After introducing a uniform GST rate across all the states last year, the government is now moving towards introducing a uniform stamp duty rate across the country. Stamp duties are levied on all financial transactions that are not included in the GST. According to estimates, there are 65 different kinds of such charges imposed by the states. The rate of stamp duty varies across the states currently, hence the value of making transactions is different across states. This gives rise to a situation which permits arbitrage to take place between states and leads to tax evasion. The SEBI had previously advised the government to change the current stamp duty law which dates back to 1899 and add new reforms to it. The power to levy stamp duty was present with the states which could decide the amount of stamp duty to collect on each financial instrument, thereby leading to different stamp duties. However, the states have now unanimously agreed to have uniform stamp duty nationwide.
There were several problems with different stamp duty rates across states. The high rates of stamp duty gave individuals incentive to understate the value of their goods, hence evade taxes. Studies show that in Maharashtra around 70 percent of the stamp duty documents are undervalued by 20 percent or more. Because of the archaicness of the law, people had also found legal loopholes to avoid paying stamp duty altogether. They did so by registering properties in the states with lower tax rates, or by splitting up large properties into smaller properties to avoid high tax rates, or by dissolution of a partnership in which the property is taken as payment for ending a partnership. Various individuals also evaded stamp duty by not registering the transaction in any official books thereby leading to an increase in the creation of black market transactions. Studies show that relative to the revenues collected by stamp duties, the collection costs and administrative costs may be very high. The government had also attempted to start online payment of stamp duties as a part of the “e-governance” project but only limited states implemented this.
In the year 2003, a stamp duty scam called the “Telgi scam” surfaced indicating the problems associated with stamp duty. Abdul Karim Telgi was heading an organization which perpetrated deep into the government including government officials and various politicians. They were printing fake stamps and giving them to people pretending like the stamps were legitimate. The loss of government revenue by this is estimated to be a staggering $17 billion. This indicated the problems with having a high stamp duty rate complied with weak controls. Further, this figure is also indicative of the ease of countering high taxes while simultaneously creating black markets in the economy. However, even after this incident, little was done by the governments to change the stamp duty laws. Hence, the change to bring out a uniform stamp duty in India was long pending and is a good move by the government.
International stamp duty laws are a lot more efficient because they are levied uniformly nationwide and the rates of stamp duty are also low creating lesser incentive for evasion. The rates of stamp duties in countries like Vietnam and the Philippines are as low as 1-2%. New Zealand is a country which does not levy stamp duties at all. New Zealand ranks in the top countries for the ease of doing business indices. High stamp duties have a negative effect on the business environment because the transaction of financial instruments is costlier. A move to bring down the stamp duty will lead to a positive change in the business environment and will make India more business-friendly.

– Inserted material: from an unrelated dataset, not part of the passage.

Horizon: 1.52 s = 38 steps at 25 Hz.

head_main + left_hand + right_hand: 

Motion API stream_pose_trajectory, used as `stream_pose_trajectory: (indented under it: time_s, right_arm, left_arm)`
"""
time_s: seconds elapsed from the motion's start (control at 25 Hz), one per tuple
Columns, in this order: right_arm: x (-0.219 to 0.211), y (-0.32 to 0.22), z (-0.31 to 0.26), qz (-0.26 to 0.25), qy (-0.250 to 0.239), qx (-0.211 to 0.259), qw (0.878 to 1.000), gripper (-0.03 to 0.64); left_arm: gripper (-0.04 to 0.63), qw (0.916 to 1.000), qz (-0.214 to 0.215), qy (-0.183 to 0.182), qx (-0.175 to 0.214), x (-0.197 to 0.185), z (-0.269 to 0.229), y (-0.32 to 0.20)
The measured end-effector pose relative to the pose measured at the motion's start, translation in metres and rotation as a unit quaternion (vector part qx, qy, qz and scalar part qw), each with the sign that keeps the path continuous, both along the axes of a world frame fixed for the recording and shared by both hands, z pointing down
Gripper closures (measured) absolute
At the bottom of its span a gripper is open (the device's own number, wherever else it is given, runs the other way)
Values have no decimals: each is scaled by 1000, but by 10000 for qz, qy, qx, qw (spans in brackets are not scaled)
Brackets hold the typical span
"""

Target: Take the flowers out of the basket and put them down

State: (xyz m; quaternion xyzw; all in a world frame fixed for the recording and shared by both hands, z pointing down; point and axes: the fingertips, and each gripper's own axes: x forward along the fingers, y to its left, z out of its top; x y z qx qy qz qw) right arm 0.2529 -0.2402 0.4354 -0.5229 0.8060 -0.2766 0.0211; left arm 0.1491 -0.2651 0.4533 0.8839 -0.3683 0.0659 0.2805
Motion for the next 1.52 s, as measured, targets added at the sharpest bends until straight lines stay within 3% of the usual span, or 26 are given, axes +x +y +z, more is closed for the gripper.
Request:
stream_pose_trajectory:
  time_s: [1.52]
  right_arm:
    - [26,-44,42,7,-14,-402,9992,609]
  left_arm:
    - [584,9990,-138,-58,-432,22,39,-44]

Stamp duties generally have to be paid by the buyer. However, this does not imply that the buyer takes 100% of the tax incidence. The buyer and the seller both divide the tax incidence between them based on the elasticities of demand and supply. The one with an inelastic demand or supply ends up paying a higher amount of the stamp duty. However, it can be said that stamp duties are greater for the rich than the poor because they are levied heavily on expensive transactions. Hence, much like the income tax, the stamp duty is also a progressive tax where the rich pay more, making the tax accommodative of one’s ability to pay.
Overall, the tax reform will help to bring India’s stamp duty laws closer to international standards and will reduce leakages to the black economy. This reform will be raised in the Indian parliament’s winter session. Though this reform will take some time to be effective, it will have various other positive domino effects on the economy.